- [WHAT THE EXERCISE ASKS]: Scan the data for "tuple" and copy each matching line.

━━━━━ EXERCISE MATERIALS ━━━━━

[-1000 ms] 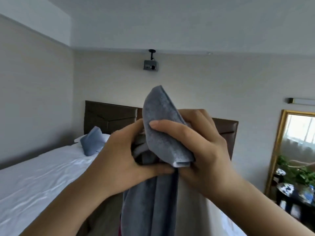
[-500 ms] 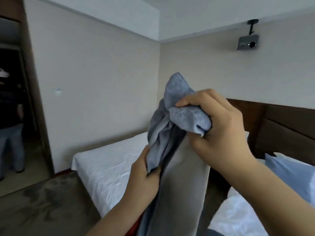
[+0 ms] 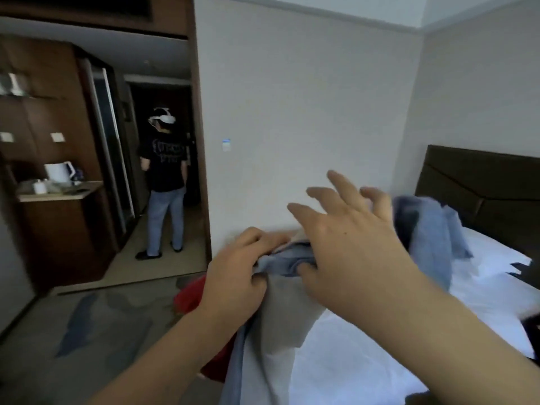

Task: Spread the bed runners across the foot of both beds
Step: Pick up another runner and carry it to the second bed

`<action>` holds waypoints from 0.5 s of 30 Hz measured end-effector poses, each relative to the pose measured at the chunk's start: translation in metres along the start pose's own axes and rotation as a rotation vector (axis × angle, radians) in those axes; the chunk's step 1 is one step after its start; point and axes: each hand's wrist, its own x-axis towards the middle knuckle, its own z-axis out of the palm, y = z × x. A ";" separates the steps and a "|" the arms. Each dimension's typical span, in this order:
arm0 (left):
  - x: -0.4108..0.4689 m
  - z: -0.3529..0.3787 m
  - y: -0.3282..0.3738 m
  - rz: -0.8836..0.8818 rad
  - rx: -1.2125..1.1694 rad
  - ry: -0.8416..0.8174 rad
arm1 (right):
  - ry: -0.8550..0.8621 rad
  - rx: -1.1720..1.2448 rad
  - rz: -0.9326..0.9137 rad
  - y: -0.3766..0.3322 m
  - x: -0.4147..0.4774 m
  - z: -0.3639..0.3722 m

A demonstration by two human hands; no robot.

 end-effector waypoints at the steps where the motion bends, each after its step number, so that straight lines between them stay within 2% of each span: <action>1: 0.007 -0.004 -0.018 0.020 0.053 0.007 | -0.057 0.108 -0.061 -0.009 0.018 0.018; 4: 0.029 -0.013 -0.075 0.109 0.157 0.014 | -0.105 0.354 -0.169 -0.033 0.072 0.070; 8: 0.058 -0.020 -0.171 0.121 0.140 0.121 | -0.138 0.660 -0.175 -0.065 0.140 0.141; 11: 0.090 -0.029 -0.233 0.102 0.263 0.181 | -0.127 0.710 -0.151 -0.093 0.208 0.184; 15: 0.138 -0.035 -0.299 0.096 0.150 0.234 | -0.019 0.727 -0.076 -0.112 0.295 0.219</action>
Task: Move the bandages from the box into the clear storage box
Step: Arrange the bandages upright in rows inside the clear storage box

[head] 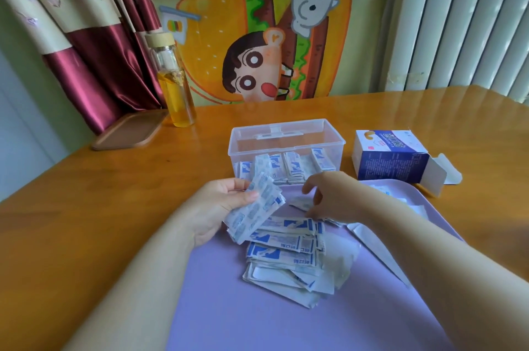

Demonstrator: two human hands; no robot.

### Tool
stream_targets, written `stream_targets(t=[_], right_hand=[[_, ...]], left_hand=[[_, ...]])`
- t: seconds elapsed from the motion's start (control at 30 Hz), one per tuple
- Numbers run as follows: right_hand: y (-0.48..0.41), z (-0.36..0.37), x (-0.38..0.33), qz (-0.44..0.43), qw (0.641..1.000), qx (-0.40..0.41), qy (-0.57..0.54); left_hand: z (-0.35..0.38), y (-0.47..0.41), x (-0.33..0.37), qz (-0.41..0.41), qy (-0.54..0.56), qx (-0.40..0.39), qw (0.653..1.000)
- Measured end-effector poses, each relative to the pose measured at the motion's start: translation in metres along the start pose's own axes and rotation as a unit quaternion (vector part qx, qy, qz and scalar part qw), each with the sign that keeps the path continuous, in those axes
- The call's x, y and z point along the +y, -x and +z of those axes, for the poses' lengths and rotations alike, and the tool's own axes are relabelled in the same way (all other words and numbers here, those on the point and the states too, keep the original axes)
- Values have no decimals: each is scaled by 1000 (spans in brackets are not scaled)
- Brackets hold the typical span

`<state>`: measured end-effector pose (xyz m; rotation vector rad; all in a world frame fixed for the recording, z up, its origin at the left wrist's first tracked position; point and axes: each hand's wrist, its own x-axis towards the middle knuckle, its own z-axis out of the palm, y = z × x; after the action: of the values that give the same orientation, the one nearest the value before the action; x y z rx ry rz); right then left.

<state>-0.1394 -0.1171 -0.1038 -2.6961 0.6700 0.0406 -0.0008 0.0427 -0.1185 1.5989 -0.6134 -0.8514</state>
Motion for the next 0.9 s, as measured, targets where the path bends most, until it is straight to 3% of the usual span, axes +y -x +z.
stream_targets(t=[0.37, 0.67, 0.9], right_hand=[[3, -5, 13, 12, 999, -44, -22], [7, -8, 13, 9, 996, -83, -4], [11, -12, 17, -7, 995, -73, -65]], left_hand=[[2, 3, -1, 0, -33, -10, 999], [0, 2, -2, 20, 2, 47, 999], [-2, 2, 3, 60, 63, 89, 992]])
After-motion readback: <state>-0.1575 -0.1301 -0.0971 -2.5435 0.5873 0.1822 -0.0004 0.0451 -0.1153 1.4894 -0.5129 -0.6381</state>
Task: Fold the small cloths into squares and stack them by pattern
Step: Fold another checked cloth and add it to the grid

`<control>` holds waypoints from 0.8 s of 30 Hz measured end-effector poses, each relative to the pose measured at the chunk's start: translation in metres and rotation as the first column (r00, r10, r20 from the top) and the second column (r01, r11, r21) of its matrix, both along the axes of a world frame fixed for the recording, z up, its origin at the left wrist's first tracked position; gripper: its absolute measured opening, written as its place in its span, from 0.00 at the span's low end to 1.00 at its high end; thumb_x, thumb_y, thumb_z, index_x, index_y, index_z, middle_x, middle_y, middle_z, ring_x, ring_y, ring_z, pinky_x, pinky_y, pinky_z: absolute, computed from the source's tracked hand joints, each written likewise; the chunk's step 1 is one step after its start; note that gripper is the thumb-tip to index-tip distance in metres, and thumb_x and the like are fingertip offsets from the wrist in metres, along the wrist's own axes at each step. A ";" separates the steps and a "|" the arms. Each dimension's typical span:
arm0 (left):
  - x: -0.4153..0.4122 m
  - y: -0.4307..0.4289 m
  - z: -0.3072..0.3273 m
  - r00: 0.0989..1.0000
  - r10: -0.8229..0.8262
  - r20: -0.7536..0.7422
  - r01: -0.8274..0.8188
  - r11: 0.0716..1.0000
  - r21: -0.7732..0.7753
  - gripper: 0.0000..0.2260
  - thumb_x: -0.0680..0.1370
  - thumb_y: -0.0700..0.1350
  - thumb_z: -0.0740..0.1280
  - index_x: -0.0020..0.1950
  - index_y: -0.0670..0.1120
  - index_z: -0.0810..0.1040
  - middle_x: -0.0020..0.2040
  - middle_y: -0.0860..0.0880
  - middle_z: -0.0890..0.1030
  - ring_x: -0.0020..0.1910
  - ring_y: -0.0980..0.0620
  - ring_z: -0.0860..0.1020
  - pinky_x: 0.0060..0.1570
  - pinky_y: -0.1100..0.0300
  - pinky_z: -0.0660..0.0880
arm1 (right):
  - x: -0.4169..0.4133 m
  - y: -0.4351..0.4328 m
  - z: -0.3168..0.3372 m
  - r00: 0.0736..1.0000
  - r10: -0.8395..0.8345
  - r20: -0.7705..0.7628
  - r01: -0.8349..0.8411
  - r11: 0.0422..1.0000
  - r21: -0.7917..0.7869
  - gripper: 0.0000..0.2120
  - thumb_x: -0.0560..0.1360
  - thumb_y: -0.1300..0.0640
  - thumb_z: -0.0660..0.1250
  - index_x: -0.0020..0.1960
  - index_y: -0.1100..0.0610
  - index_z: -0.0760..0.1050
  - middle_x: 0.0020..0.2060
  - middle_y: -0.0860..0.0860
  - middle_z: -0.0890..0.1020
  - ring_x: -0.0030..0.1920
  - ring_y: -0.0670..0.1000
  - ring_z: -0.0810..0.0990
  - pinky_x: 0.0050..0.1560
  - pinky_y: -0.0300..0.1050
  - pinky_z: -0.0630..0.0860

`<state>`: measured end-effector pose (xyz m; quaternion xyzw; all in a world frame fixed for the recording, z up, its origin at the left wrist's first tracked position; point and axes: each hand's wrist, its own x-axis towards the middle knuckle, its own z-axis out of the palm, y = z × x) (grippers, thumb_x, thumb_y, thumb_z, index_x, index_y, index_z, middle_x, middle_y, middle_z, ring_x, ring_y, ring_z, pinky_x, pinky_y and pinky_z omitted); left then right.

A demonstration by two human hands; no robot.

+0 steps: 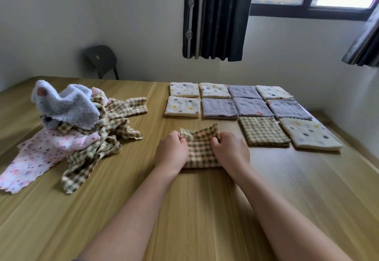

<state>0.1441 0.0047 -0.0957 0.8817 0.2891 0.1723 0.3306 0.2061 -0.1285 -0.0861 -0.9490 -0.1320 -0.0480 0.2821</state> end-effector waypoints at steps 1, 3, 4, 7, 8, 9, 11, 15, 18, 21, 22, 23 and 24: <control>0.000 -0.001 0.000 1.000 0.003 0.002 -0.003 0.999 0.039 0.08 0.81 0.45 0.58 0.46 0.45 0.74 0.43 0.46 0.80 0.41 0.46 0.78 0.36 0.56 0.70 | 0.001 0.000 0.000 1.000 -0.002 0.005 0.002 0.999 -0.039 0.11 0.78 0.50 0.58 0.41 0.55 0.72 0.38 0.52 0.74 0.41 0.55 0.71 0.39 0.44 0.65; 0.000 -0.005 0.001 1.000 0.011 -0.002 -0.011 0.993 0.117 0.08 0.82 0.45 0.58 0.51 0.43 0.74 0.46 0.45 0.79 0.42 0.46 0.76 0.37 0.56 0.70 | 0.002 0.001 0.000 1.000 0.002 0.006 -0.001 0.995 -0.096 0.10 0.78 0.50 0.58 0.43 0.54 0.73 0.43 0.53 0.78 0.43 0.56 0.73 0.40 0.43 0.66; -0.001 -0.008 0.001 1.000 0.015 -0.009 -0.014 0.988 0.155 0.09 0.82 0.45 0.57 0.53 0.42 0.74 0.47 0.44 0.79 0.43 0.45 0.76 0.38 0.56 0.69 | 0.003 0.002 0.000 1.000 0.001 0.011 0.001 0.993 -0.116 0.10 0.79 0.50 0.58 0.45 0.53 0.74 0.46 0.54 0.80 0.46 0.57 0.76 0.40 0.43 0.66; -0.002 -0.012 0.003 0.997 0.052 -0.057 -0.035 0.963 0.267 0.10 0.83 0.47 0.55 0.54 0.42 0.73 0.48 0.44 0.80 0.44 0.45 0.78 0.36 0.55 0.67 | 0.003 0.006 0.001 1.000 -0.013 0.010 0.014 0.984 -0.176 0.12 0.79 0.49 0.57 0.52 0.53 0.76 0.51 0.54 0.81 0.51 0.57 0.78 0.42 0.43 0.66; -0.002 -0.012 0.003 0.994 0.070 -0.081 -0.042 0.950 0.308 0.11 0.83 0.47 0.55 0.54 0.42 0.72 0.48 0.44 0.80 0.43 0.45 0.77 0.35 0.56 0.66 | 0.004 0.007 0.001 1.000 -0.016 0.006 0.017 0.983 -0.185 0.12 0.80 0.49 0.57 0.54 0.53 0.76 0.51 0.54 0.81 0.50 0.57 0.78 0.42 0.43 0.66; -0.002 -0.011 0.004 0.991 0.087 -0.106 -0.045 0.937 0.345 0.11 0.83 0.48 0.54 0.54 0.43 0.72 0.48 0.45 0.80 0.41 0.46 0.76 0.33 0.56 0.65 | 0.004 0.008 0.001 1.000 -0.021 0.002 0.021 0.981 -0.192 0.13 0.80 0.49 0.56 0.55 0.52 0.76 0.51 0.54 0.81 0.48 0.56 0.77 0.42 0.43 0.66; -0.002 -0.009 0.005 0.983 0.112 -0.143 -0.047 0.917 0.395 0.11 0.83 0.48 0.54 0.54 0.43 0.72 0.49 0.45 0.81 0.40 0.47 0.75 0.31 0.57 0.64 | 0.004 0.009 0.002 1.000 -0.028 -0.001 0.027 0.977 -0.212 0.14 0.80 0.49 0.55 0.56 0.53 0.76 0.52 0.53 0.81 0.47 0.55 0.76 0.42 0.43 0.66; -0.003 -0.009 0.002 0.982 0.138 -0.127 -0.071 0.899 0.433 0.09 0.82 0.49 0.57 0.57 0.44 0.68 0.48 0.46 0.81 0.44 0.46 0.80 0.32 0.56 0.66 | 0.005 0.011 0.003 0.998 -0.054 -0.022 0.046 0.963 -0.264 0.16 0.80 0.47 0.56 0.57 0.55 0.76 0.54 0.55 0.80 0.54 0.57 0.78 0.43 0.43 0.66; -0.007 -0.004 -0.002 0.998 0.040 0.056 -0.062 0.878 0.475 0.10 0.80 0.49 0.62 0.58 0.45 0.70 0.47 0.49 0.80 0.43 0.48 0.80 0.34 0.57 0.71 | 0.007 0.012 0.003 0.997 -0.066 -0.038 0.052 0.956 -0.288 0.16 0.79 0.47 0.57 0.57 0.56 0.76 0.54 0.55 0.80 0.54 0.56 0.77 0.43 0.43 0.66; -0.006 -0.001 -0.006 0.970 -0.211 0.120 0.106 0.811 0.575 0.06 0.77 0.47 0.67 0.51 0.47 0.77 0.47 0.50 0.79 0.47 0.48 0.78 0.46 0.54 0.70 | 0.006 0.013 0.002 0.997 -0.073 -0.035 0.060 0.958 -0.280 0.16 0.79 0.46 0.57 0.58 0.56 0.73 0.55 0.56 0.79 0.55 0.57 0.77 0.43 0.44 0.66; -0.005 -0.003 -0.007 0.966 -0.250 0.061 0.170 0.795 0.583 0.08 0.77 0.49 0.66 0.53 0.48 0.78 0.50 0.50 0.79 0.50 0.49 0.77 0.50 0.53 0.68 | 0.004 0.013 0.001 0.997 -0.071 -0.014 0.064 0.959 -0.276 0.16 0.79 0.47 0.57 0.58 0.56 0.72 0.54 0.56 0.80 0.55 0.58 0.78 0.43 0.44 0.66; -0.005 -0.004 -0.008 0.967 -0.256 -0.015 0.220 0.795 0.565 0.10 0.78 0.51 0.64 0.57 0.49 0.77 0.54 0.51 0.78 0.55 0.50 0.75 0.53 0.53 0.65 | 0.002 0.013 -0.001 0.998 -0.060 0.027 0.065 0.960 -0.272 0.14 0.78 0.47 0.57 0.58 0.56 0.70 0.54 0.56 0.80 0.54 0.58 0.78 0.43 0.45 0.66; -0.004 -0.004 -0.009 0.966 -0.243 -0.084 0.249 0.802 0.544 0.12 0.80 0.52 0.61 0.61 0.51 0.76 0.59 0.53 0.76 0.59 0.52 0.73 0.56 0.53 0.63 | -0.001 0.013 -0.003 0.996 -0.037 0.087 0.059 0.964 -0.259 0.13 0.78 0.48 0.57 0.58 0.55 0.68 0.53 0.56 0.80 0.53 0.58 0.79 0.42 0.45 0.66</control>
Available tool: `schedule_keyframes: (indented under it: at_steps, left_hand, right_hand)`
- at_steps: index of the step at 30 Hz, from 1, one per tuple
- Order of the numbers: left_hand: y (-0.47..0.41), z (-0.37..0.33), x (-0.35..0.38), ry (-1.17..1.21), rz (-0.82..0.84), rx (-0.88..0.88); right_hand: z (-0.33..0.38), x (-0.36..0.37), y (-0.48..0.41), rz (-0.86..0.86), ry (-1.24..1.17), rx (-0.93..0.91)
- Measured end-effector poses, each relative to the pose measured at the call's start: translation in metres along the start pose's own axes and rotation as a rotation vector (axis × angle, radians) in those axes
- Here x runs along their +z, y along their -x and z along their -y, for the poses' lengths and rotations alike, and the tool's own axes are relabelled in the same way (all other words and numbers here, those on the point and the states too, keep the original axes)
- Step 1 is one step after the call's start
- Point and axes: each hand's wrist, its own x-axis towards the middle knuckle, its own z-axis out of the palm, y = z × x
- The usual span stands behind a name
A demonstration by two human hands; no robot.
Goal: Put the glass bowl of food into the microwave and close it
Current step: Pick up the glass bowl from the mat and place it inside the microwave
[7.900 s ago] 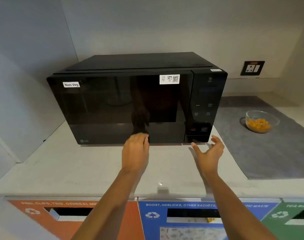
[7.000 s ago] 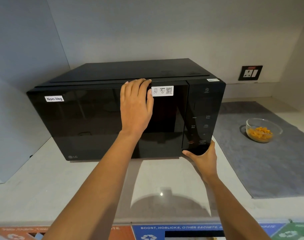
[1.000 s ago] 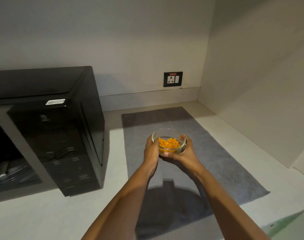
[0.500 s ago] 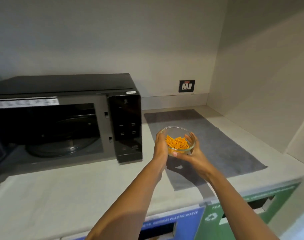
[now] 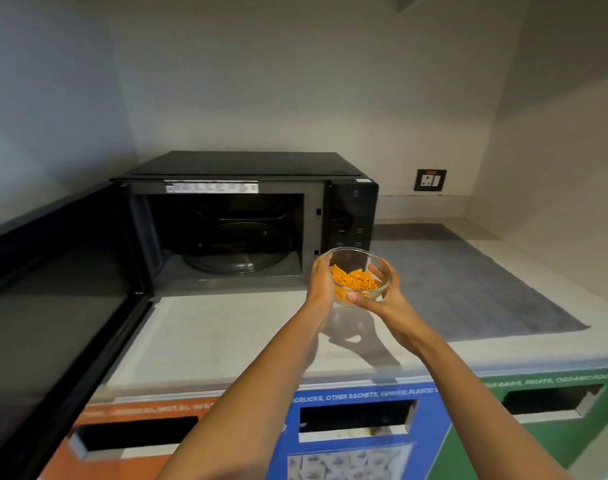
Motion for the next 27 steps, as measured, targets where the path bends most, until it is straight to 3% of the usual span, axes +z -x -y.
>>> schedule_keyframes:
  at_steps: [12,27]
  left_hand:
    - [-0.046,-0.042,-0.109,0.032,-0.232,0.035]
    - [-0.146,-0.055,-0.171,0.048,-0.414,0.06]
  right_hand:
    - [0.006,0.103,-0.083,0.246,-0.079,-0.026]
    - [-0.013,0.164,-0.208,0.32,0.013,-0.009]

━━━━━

- [RESPONSE TO THIS EXERCISE]:
- t: seconds elapsed from the motion's start (control at 30 Hz), one per tuple
- at_steps: index of the step at 30 Hz, from 1, one per tuple

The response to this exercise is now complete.